NeonNow and neonSource were originally designed to help jump-start the full-of-promise digital signage business. They were created to help Westinghouse take advantage of emerging interest in digital signage in order to sell more LCD panels. The objective for both applications was to create easy-to-use tools that would allow everyday business professionals—that is, those who are not creative design professionals—to build and update handsome digital signage messages and playlists.

NEONNOW

NeonNow is the more intuitive of the two applications, with a straightforward point-and-click approach that puts everything in front of the user. A preview window occupies the right side of the interface, while the left side essentially toggles between two different views.

The first of these views is the content library, which includes several design templates or backgrounds to which you can add text. Like typical PowerPoint slides, each has a larger header/title-text area and a body-text area. Click on one, and it automatically appears in the preview window. Type new text in the editor boxes, and your text immediately shows up in the same preview. NeonNow automatically, elegantly fades in background then text.

Your own logos, images, and videos populate the content-frame area, and clicking on any of these puts it in the preview window. Duration pulldown menus for hours, minutes, and seconds allow you to set the timing for each slide or image independently. Click the big green check box with anything in the preview window, and the interface mode changes with your new slide, image, or video already in the Content Wheel or timeline.

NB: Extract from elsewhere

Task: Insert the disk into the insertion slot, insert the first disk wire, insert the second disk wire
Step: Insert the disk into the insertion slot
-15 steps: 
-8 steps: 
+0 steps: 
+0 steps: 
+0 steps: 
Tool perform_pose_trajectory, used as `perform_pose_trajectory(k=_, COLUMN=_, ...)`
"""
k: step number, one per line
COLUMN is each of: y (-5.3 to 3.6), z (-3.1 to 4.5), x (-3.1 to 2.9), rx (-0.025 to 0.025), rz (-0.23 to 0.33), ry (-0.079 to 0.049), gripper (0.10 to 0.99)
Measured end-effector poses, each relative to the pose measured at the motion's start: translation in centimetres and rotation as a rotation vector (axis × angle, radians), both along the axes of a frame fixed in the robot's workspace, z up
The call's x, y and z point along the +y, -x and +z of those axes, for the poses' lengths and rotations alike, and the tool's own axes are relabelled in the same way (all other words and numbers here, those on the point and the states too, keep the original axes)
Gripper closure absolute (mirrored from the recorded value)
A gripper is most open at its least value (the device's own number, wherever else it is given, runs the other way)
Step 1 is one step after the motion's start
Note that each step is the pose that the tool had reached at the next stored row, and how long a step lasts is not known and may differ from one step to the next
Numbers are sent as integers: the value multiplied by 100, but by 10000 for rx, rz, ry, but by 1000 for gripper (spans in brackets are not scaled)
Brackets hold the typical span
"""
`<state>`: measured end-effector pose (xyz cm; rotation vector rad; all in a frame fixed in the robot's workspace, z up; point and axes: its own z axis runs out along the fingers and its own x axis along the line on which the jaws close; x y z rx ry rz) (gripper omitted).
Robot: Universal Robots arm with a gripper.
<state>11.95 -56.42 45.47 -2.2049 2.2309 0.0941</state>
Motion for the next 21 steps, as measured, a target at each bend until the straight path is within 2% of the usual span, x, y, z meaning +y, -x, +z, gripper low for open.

It’s called a wheel because it’s a vertically descending list of content with a browser-like scroll bar along the right side so you can spin and see your list, with text and duration for each clearly visible. You can toggle content up and down in the timeline to reorder, and when you’re satisfied, all you do is hit play. NeonNow takes over the full screen and plays your digital signage material. It’s that simple. What’s more, neonNow can be set to play content on a panel in landscape or portrait orientation.